EXERCISE GOAL: Please retype the data below line for line and leave out every picture.

--------------------

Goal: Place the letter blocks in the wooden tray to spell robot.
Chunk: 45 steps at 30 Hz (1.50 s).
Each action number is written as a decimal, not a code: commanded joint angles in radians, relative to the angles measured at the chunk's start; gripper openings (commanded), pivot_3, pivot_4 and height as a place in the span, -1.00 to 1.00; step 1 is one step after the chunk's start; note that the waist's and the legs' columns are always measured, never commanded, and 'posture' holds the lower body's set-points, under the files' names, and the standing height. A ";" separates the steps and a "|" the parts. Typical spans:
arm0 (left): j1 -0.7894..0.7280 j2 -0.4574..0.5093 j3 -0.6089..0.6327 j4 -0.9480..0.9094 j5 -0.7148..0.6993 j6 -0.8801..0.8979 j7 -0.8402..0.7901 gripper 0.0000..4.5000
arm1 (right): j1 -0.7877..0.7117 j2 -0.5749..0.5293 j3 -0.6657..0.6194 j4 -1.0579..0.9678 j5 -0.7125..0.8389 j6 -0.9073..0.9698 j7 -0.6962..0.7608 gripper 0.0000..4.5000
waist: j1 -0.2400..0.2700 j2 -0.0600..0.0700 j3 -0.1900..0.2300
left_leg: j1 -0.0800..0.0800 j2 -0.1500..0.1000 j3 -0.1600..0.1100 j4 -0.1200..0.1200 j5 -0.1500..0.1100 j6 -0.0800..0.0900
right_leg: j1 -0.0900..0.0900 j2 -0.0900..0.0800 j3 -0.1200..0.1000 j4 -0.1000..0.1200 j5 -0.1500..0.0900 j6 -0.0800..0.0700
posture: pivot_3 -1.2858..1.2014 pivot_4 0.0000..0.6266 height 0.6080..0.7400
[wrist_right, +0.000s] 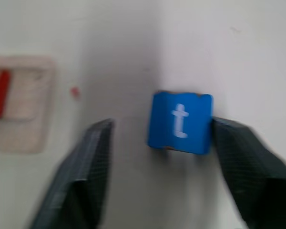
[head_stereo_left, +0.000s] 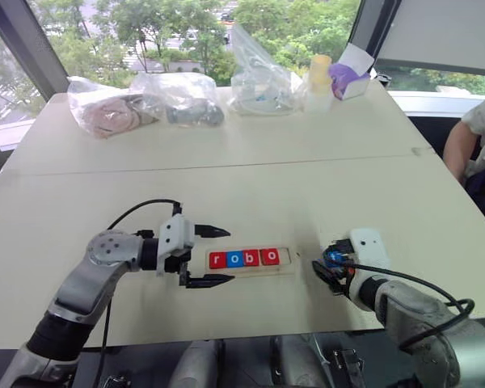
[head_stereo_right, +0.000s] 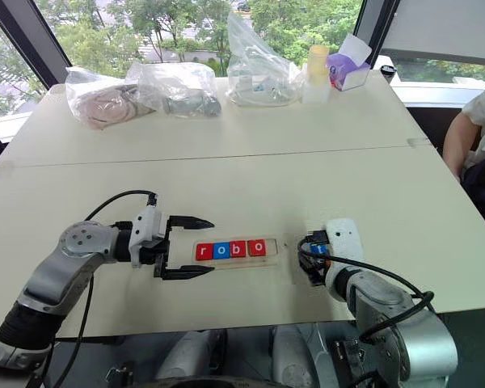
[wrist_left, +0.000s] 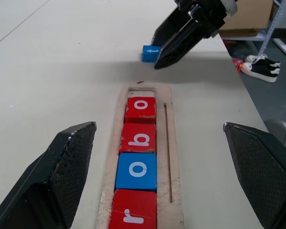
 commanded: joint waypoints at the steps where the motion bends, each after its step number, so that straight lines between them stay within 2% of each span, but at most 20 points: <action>1: -0.019 -0.004 -0.002 -0.002 0.010 -0.015 0.004 1.00 | -0.061 -0.209 -0.005 0.046 0.080 -0.147 0.208 0.99 | 0.000 0.000 0.001 | 0.000 0.000 0.001 0.000 0.000 0.000 | 0.000 0.000 0.000 -0.001 -0.001 -0.001 | 0.03 -0.52 1.00; 4: -0.032 -0.015 -0.005 0.007 0.016 -0.016 0.006 1.00 | -0.054 -0.452 0.033 0.170 0.055 -0.475 0.459 0.99 | 0.002 -0.001 0.001 | 0.000 0.000 0.000 0.000 0.000 0.000 | 0.001 0.000 -0.001 -0.002 0.000 0.001 | 0.03 -0.52 1.00; 6: -0.043 -0.024 -0.008 0.012 0.019 -0.013 0.011 1.00 | -0.023 -0.558 0.058 0.277 0.011 -0.752 0.640 0.99 | 0.003 -0.002 0.002 | -0.001 0.000 0.000 0.000 -0.001 0.001 | 0.002 0.000 -0.002 -0.002 0.000 0.003 | 0.03 -0.52 1.00; 8: -0.051 -0.031 -0.010 0.014 0.022 -0.010 0.016 1.00 | -0.008 -0.610 0.077 0.386 -0.010 -0.933 0.756 0.99 | 0.002 -0.003 0.002 | -0.001 0.000 0.001 0.000 -0.001 0.002 | 0.002 0.000 -0.002 -0.002 -0.001 0.004 | 0.03 -0.52 1.00; 12: -0.047 -0.033 -0.008 0.010 0.025 -0.014 0.030 1.00 | -0.050 -0.635 0.138 0.624 -0.081 -1.205 0.887 0.99 | -0.001 -0.003 0.002 | -0.001 0.000 0.002 0.000 -0.001 0.002 | 0.002 -0.001 -0.001 -0.002 0.000 0.004 | 0.03 -0.52 1.00; 21: -0.035 -0.024 -0.013 -0.015 0.034 -0.012 0.052 1.00 | -0.185 -0.588 0.235 0.940 -0.124 -1.362 1.023 0.99 | 0.003 -0.002 0.002 | 0.000 0.000 0.001 0.001 -0.001 0.002 | 0.002 -0.001 0.000 -0.002 0.000 0.003 | 0.03 -0.52 1.00; 30: -0.037 -0.013 -0.004 -0.028 0.020 0.005 0.046 1.00 | -0.215 -0.549 0.271 0.995 -0.155 -1.399 1.055 0.99 | 0.002 -0.002 0.003 | 0.000 0.000 0.001 0.001 -0.001 0.002 | 0.001 -0.001 0.000 -0.002 0.000 0.003 | 0.03 -0.52 1.00; 33: -0.035 0.000 -0.003 -0.042 0.003 0.020 0.026 1.00 | -0.208 -0.526 0.264 0.994 -0.161 -1.432 1.039 0.58 | 0.001 -0.002 0.002 | 0.000 0.000 0.001 0.001 -0.001 0.001 | 0.001 -0.001 0.000 -0.002 0.000 0.003 | 0.03 -0.52 1.00; 37: -0.031 0.010 -0.001 -0.048 -0.005 0.029 0.020 1.00 | -0.205 -0.525 0.247 0.948 -0.148 -1.422 1.033 -0.37 | 0.003 -0.002 0.002 | 0.000 0.000 0.001 0.001 -0.001 0.001 | 0.001 -0.001 0.000 -0.002 0.000 0.003 | 0.03 -0.52 1.00; 38: -0.032 0.010 0.000 -0.047 -0.005 0.029 0.020 1.00 | -0.210 -0.523 0.243 0.928 -0.143 -1.410 1.027 -0.50 | 0.003 -0.002 0.002 | 0.000 0.000 0.001 0.001 -0.001 0.001 | 0.001 -0.001 0.000 -0.002 0.000 0.003 | 0.03 -0.52 1.00; 45: -0.038 0.006 -0.002 -0.038 0.000 0.025 0.021 1.00 | -0.252 -0.485 0.265 0.710 -0.088 -1.252 0.987 -0.50 | 0.002 -0.001 0.002 | 0.000 0.000 0.001 0.001 -0.001 0.001 | 0.001 -0.002 0.001 -0.001 0.000 0.003 | 0.03 -0.52 1.00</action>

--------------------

SOLVED PROBLEM:
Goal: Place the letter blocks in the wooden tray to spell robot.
Chunk: 45 steps at 30 Hz (1.50 s).
Each action number is written as a decimal, not a code: commanded joint angles in radians, relative to the angles measured at the chunk's start; gripper openings (commanded), pivot_3, pivot_4 and height as a place in the span, -1.00 to 1.00; step 1 is one step after the chunk's start; note that the waist's and the legs' columns are always measured, never commanded, and 'posture' holds the lower body's set-points, under the files' names, and the standing height. A ";" separates the steps and a "|" the parts. Typical spans:
arm0 (left): j1 -0.7894..0.7280 j2 -0.4574..0.5093 j3 -0.6089..0.6327 j4 -0.9480..0.9094 j5 -0.7148..0.6993 j6 -0.8801..0.8979 j7 -0.8402..0.7901 gripper 0.0000..4.5000
arm1 (right): j1 -0.7877..0.7117 j2 -0.5749..0.5293 j3 -0.6657..0.6194 j4 -1.0579..0.9678 j5 -0.7125..0.8389 j6 -0.9073..0.9698 j7 -0.6962..0.7608 gripper 0.0000..4.5000
waist: j1 -0.2400..0.2700 j2 -0.0600..0.0700 j3 -0.1900..0.2300
left_leg: j1 -0.0800..0.0800 j2 -0.1500..0.1000 j3 -0.1600..0.1100 j4 -0.1200..0.1200 j5 -0.1500..0.1100 j6 -0.0800..0.0900
right_leg: j1 -0.0900..0.0900 j2 -0.0900..0.0800 j3 -0.1200..0.1000 j4 -0.1000..0.1200 j5 -0.1500..0.0900 j6 -0.0800..0.0700
posture: pivot_3 -1.2858..1.2014 pivot_4 0.0000..0.6266 height 0.6080..0.7400
[wrist_right, +0.000s] 
[head_stereo_left, +0.000s] 
[head_stereo_right, +0.000s] 
[wrist_left, +0.000s] 
 commanded: joint waypoints at the steps where the motion bends, each after its step number, so that straight lines between them stay within 2% of each span, but at most 20 points: <action>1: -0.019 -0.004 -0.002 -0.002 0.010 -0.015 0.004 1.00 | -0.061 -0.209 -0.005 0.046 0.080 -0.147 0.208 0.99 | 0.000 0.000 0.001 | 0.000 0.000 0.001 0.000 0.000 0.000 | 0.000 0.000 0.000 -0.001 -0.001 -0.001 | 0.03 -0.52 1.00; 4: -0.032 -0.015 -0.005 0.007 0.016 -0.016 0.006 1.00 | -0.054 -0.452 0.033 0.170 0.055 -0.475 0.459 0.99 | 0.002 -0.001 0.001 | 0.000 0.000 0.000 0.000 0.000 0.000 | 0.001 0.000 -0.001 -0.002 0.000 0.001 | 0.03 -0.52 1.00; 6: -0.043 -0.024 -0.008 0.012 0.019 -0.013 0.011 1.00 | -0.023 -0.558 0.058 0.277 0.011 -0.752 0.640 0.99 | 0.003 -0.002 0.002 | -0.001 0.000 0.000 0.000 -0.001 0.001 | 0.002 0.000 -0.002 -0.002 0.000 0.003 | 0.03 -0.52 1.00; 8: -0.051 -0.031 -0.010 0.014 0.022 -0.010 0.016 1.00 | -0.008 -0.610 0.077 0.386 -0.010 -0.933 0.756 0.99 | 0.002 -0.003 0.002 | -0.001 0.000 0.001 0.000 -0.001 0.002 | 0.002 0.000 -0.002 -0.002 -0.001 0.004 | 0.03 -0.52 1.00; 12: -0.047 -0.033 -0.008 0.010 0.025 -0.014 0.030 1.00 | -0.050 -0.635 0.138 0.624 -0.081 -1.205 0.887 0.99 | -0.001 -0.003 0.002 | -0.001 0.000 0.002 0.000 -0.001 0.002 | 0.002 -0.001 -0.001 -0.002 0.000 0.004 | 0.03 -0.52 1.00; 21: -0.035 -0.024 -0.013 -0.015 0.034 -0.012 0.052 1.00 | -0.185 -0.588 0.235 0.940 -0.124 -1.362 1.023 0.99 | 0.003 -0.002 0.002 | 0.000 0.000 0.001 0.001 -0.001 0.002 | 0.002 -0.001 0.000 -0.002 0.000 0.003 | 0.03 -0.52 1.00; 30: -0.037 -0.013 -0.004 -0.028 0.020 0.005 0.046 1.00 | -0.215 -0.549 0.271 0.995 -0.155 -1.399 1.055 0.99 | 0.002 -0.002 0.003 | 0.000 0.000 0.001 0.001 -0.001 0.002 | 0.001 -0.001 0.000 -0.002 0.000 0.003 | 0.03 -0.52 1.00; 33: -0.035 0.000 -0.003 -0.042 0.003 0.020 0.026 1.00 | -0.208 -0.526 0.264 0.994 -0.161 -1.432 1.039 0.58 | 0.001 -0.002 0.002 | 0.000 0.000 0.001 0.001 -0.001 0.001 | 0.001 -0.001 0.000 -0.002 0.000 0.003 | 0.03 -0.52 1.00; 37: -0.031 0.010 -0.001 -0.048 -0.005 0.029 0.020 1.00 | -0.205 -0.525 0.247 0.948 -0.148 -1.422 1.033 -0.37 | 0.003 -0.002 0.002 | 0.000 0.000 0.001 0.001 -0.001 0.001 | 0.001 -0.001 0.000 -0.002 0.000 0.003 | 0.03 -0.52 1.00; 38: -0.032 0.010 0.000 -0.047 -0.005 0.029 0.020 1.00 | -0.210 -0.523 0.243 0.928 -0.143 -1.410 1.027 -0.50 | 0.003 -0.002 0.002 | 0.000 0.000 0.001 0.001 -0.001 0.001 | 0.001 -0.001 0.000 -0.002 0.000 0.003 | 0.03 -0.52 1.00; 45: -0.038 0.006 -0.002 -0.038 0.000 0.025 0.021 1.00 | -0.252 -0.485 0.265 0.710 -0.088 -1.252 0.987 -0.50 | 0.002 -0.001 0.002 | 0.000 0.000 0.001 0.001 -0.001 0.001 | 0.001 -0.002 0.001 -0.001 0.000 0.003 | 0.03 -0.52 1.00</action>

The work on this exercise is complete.